[Work to be completed]:
Reading through the lines below, count those that include the string "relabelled"; the answer is that number and nothing else.

[Listed records Boundary: Start]

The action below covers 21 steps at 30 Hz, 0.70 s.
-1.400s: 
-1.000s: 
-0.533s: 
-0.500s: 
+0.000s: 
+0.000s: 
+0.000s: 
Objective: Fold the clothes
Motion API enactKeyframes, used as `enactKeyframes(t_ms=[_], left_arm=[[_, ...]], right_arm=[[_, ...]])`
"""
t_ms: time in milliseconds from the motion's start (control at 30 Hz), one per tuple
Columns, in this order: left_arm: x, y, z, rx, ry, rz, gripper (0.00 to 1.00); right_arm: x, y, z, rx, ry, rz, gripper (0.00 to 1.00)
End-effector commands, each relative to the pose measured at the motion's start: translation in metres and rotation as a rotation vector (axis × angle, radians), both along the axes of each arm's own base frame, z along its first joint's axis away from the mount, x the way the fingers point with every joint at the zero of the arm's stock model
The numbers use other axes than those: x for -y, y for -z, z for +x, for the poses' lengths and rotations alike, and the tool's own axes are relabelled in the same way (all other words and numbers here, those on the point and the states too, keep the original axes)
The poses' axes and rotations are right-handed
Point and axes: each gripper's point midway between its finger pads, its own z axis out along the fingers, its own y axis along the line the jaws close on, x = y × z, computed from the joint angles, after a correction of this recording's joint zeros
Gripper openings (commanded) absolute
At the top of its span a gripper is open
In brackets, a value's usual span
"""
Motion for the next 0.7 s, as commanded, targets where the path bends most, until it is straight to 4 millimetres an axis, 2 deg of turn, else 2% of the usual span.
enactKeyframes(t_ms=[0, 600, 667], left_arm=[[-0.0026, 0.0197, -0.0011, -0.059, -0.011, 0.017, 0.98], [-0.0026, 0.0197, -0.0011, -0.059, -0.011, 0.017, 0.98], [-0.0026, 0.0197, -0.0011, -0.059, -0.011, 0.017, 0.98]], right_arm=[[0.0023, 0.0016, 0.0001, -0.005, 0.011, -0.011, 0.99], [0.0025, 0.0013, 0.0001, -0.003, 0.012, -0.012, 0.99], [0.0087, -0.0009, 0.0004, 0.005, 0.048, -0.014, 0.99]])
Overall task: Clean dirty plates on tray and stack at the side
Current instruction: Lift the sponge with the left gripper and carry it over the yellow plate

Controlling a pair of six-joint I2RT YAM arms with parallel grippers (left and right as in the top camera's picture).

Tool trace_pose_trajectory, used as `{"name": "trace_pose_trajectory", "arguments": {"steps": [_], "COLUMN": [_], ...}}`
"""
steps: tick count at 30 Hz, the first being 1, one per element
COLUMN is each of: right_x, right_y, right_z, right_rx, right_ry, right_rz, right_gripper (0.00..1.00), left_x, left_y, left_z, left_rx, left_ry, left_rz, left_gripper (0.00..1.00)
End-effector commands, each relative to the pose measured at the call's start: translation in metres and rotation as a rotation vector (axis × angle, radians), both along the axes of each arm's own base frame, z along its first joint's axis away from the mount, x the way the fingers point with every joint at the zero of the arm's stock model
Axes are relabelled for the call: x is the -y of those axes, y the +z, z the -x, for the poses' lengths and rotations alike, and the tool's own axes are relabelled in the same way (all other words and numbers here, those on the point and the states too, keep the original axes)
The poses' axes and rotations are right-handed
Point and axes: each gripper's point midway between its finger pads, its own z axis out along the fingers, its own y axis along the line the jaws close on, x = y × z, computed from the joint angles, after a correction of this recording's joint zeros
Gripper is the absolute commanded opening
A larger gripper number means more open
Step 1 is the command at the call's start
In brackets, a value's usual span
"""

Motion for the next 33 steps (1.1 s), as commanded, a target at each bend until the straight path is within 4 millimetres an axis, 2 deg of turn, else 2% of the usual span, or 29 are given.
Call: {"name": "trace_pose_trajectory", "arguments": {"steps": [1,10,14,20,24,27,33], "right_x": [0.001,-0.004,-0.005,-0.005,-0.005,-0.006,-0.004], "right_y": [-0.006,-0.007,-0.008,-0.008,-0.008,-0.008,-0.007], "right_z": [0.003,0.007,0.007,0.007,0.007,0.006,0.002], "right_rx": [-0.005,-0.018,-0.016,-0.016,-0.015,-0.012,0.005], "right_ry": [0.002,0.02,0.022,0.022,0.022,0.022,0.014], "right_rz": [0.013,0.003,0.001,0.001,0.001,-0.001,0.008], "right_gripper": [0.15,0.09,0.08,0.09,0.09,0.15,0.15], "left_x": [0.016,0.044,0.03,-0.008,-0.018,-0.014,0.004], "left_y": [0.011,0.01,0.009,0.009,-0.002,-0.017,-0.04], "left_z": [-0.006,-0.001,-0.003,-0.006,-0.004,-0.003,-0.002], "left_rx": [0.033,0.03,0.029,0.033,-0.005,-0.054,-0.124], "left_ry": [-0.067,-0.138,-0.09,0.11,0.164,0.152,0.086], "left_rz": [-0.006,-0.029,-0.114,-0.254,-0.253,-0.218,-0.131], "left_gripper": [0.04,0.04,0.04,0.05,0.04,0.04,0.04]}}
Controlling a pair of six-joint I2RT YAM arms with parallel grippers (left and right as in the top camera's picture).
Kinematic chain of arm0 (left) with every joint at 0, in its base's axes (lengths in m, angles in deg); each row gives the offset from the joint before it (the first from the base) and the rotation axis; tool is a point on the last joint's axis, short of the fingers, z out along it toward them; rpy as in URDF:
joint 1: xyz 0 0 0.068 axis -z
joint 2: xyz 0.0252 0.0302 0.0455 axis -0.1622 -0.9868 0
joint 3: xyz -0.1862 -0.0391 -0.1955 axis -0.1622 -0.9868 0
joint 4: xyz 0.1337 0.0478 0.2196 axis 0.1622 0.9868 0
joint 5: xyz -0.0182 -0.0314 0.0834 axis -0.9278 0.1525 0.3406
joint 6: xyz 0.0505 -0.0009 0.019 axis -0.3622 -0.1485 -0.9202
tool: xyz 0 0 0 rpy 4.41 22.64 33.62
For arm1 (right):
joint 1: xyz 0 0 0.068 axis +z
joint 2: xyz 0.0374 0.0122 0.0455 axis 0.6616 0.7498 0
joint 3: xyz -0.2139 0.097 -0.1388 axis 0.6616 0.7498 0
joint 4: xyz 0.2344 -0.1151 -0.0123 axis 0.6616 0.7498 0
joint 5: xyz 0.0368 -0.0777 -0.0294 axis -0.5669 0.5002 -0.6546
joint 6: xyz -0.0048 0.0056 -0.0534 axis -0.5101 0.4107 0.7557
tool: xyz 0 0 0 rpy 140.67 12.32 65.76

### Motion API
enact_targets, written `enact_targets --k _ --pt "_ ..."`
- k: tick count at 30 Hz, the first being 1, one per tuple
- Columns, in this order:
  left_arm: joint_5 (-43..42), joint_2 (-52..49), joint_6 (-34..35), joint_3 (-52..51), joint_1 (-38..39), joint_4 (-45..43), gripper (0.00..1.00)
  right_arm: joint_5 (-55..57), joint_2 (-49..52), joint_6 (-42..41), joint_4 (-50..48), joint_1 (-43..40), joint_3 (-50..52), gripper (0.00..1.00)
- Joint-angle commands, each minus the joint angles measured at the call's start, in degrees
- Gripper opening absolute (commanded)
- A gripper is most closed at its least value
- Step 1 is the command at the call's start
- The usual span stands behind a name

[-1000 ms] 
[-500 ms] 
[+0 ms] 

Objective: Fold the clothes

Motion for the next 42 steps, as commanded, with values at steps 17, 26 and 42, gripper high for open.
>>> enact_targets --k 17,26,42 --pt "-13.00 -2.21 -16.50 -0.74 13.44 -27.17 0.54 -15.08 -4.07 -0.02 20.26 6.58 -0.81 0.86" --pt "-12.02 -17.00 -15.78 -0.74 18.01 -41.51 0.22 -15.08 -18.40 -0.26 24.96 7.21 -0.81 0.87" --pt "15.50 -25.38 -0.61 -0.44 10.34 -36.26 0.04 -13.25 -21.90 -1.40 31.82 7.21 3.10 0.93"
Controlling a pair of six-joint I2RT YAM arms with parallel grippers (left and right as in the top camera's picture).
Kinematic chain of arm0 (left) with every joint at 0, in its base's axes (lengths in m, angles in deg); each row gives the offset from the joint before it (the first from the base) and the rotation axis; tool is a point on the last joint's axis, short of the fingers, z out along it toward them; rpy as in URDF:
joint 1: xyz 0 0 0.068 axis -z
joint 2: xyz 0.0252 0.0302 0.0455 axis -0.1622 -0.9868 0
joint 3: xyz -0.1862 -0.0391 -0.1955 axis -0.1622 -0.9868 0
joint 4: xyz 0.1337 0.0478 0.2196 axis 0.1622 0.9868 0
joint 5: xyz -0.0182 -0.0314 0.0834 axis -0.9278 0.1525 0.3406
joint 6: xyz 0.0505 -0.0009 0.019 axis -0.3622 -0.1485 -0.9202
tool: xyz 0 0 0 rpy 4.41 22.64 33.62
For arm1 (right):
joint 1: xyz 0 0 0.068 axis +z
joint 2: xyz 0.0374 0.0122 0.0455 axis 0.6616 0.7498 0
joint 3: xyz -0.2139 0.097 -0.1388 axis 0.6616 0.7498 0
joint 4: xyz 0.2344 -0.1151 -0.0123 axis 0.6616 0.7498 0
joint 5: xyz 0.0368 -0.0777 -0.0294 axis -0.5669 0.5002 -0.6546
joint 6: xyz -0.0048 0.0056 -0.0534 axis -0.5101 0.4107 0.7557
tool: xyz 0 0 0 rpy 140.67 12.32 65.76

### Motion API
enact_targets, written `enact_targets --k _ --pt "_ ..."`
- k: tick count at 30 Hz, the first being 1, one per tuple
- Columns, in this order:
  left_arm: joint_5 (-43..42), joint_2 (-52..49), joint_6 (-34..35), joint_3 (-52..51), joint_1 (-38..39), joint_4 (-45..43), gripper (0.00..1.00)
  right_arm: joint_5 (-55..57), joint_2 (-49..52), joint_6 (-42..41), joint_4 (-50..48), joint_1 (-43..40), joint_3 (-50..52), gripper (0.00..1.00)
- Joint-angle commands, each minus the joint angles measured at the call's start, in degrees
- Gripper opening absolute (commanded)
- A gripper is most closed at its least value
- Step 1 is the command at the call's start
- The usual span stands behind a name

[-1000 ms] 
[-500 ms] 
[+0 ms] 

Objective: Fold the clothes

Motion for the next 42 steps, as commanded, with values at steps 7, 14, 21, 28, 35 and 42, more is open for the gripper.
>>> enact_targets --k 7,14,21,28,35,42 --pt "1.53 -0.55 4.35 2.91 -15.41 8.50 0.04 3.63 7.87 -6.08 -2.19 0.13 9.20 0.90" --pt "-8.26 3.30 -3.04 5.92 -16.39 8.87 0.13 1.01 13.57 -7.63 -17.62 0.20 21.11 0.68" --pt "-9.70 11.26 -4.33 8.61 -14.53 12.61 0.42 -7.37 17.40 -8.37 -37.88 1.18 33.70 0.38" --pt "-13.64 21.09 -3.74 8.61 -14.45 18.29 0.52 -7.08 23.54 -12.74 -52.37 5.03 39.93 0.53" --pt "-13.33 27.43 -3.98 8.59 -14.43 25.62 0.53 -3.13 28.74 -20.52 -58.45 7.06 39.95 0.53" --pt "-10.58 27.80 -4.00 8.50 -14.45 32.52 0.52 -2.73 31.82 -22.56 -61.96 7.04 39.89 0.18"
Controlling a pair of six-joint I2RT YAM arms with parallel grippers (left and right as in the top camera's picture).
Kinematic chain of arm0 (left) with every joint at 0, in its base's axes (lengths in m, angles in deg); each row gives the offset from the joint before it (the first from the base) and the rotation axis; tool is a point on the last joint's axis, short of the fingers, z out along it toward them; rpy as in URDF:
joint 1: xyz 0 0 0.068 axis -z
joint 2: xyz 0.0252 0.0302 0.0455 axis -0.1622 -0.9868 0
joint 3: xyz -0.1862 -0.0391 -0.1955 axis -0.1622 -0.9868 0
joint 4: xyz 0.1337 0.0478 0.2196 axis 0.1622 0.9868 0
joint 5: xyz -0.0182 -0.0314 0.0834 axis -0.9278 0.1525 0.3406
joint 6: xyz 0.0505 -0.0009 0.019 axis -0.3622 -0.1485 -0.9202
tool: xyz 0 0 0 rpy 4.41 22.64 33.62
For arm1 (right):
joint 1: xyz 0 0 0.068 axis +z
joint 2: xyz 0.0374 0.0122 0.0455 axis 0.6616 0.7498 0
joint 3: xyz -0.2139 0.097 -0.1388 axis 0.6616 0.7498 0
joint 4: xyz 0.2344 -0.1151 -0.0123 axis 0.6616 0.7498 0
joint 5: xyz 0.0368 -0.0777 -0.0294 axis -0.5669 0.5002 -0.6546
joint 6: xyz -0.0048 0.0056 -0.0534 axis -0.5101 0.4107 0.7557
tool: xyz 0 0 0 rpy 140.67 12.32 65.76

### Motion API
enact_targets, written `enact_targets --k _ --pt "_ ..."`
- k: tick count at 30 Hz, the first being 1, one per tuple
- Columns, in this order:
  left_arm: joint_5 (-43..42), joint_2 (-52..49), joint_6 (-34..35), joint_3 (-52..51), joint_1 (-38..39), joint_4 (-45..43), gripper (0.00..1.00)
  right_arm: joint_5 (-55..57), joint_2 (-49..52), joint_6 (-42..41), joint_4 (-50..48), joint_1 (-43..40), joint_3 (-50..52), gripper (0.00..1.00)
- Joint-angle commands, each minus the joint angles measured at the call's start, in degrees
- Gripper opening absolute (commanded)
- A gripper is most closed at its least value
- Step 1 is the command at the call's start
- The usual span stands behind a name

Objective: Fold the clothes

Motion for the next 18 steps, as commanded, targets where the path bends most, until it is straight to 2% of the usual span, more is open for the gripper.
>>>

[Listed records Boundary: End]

[Reply to the exercise]:
2